One after another, I encountered them discreetly going about their business in the rolling hills of a landscape as perfect as paradise. Right there before my eyes were Babe the elephant, Omar the camel, RooRoo the kangaroo, Wilbur the hog, Friendly the burro, and many other diverse and amazing beings.

They are among the more than 1,200 domestic and exotic animals of 50 species that live here at the almost 1,300-acre Cleveland Amory Black Beauty Ranch—the largest and most diverse sanctuary in the world for rescued, abused and neglected animals. I don’t call them “superstars” because of their physical beauty or any ability they might have to perform, entertain or please—but rather for their unique life stories of suffering, their dramatic rescues and their remarkable ability to forgive.

Though some ranch residents were the victims of deliberate abuse, most of them suffered at the hands of previous owners who exploited them for profit and/or pleasure. The animals have been rescued from zoos, circuses, trophy-hunting ranches, breeding ranches, biomedical research projects, the exotic pet trade, slaughterhouses, public lands and more.

A considerable number of them were rescued in Texas.
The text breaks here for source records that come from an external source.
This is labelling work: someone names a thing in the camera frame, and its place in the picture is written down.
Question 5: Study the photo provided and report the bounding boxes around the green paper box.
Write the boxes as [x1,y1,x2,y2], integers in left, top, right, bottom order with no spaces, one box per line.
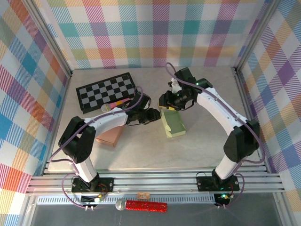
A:
[157,103,187,139]

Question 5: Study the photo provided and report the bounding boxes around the pink paper box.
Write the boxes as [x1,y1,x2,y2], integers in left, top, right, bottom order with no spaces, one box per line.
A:
[95,126,125,148]

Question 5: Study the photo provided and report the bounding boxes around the small black electronics box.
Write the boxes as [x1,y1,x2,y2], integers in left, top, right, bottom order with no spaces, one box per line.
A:
[81,194,104,203]
[214,193,230,205]

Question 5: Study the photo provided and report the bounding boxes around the pink toy microphone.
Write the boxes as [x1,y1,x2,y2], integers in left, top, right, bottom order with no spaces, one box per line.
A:
[100,98,131,113]

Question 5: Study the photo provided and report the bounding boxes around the black grey checkerboard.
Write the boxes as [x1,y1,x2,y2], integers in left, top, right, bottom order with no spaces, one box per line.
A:
[75,72,139,114]

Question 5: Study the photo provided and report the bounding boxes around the red glitter microphone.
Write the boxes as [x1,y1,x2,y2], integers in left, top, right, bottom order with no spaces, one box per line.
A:
[115,199,169,213]

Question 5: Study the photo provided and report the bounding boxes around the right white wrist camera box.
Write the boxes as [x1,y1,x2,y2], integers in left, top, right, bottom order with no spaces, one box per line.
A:
[168,78,182,94]

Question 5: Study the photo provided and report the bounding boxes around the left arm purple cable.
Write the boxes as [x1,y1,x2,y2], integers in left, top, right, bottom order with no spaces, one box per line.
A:
[48,86,144,209]

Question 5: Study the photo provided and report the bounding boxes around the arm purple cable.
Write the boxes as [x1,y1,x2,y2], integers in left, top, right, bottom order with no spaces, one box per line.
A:
[48,86,144,209]
[166,62,264,209]

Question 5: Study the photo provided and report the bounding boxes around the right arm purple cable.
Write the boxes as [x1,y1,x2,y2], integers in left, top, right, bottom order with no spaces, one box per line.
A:
[166,62,264,209]

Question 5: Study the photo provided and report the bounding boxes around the aluminium side rail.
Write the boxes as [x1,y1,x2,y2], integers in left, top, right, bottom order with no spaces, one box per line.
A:
[41,74,72,176]
[234,68,271,174]

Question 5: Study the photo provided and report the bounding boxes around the aluminium mounting rail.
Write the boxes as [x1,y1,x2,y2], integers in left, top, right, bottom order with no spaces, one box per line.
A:
[25,167,286,196]

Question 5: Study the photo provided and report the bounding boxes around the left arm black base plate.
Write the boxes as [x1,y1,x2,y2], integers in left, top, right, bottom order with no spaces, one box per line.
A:
[71,177,115,194]

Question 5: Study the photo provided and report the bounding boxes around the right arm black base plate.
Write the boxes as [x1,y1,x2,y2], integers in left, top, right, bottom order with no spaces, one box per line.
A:
[196,175,240,192]

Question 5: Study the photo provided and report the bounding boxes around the aluminium corner post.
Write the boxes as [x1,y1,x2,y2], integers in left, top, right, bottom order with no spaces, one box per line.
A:
[23,0,74,78]
[233,0,282,75]

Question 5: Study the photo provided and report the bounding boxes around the slotted grey cable duct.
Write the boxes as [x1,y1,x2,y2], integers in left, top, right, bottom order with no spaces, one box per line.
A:
[36,196,218,205]

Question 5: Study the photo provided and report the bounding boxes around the aluminium frame bar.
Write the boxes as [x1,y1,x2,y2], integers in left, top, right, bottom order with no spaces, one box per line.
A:
[22,194,38,226]
[274,192,291,226]
However, many of them were transported from elsewhere, as were the 84 starving and neglected wild mustangs that arrived here last year from Nebraska (14 of the mustangs remain on the ranch). This large-scale equine rescue helped inspire the new Doris Day Horse Rescue and Adoption Center, expected to open at the ranch early next year, said Diane Miller, director of the Black Beauty Ranch north of Murchison, near Athens.

“The most rewarding thing is when you see animals come in from a horrible background–for example, a cruelty case, physically and emotionally damaged–and you’re able to work with them to regain their trust,” Miller said. “To see them live in a protected environment where their needs are met and they’re free to behave exactly as they wish, where they’re able to be who they’re born to be, it’s the best job on earth.”

It Began with a Book

On an average afternoon at Black Beauty Ranch, the animals can be found huddling under shade trees, gliding across peaceful ponds, grazing in silky grass and basking in the sun.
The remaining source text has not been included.